EXERCISE DETAILS: Scan the entries below for the word "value" and copy every line in which it occurs.

MATERIAL FOR THIS TASK:

+ + + + + + +

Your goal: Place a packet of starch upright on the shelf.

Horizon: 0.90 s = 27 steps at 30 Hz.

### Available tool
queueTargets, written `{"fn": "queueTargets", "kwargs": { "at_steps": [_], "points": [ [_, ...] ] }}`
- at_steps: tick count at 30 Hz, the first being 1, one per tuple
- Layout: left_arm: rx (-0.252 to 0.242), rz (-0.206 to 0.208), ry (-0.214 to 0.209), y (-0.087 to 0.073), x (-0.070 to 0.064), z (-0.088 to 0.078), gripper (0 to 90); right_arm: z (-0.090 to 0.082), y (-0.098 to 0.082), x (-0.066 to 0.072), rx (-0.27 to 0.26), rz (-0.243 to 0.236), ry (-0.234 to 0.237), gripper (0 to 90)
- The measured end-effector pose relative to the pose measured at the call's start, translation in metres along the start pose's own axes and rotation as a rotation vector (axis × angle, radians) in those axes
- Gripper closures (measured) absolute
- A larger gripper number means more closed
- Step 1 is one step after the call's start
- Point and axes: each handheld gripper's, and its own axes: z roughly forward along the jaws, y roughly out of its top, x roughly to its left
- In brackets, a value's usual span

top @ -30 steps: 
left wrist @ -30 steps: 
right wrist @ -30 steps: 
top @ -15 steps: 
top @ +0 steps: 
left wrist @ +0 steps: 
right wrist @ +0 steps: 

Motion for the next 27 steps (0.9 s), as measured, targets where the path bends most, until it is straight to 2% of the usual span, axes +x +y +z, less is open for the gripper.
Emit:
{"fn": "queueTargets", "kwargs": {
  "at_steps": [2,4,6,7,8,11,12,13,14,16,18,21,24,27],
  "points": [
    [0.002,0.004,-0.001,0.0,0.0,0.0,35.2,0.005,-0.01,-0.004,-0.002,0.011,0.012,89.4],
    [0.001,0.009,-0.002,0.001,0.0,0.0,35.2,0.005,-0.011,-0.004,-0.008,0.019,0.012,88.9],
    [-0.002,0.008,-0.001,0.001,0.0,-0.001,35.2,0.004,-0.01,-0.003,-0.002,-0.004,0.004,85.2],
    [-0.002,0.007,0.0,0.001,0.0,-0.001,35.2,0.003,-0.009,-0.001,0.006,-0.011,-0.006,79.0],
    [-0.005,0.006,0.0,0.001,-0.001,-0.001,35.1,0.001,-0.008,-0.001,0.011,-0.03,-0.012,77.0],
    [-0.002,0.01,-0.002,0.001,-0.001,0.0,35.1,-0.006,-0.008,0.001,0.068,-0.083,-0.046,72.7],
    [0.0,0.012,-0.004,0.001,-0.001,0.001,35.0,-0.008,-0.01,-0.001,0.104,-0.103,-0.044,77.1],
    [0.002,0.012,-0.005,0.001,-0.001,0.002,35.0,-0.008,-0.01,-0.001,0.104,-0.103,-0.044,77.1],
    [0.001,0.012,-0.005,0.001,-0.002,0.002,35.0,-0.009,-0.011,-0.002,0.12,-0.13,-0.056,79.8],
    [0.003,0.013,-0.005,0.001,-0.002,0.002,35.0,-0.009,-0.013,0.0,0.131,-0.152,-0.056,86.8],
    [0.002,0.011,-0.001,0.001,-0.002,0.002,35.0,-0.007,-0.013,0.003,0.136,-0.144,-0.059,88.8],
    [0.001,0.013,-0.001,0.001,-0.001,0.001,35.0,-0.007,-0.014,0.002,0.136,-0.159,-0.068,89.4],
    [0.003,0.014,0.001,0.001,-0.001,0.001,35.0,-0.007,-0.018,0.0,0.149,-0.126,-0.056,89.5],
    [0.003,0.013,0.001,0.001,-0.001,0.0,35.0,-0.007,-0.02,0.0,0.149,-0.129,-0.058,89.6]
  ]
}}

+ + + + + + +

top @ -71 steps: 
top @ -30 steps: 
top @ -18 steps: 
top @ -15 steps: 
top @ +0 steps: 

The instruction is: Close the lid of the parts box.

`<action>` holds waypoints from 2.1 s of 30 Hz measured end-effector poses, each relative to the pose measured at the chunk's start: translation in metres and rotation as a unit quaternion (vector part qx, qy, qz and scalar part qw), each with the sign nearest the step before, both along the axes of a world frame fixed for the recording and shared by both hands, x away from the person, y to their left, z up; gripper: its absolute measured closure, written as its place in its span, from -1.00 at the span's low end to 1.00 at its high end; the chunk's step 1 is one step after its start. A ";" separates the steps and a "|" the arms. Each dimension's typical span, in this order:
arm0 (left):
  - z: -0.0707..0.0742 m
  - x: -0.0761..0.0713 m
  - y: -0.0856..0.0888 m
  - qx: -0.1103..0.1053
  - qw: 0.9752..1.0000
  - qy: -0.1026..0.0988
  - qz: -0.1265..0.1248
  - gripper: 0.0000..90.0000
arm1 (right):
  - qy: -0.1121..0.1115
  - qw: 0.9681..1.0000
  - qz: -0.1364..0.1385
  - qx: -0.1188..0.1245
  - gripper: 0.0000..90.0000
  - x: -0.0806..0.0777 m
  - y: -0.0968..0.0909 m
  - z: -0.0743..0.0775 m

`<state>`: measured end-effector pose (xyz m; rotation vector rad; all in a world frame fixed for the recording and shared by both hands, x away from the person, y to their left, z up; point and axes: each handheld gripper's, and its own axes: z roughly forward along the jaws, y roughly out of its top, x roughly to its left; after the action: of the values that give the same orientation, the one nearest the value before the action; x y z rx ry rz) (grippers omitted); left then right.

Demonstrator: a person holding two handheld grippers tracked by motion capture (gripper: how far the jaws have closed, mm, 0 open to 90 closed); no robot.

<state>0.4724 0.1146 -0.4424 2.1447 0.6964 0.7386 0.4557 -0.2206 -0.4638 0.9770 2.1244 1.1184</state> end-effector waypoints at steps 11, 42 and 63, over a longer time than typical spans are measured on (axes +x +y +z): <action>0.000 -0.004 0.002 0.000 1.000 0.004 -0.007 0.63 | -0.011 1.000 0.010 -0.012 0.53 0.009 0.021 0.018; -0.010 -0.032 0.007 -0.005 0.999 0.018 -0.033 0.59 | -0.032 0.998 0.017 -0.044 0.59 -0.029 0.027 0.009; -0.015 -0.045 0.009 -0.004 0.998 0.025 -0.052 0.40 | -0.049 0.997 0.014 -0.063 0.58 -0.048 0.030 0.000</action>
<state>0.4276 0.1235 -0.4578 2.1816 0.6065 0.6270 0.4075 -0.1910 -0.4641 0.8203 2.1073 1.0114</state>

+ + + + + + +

OUTPUT FOR THIS TASK:
- In brackets, a value's usual span
`<state>`: measured end-effector pose (xyz m; rotation vector rad; all in a world frame fixed for the recording and shared by both hands, x away from the person, y to their left, z up; point and axes: each handheld gripper's, and its own axes: z roughly forward along the jaws, y roughly out of its top, x roughly to its left; after the action: of the values that give the same orientation, the one nearest the value before the action; x y z rx ry rz) (grippers omitted); left then right.

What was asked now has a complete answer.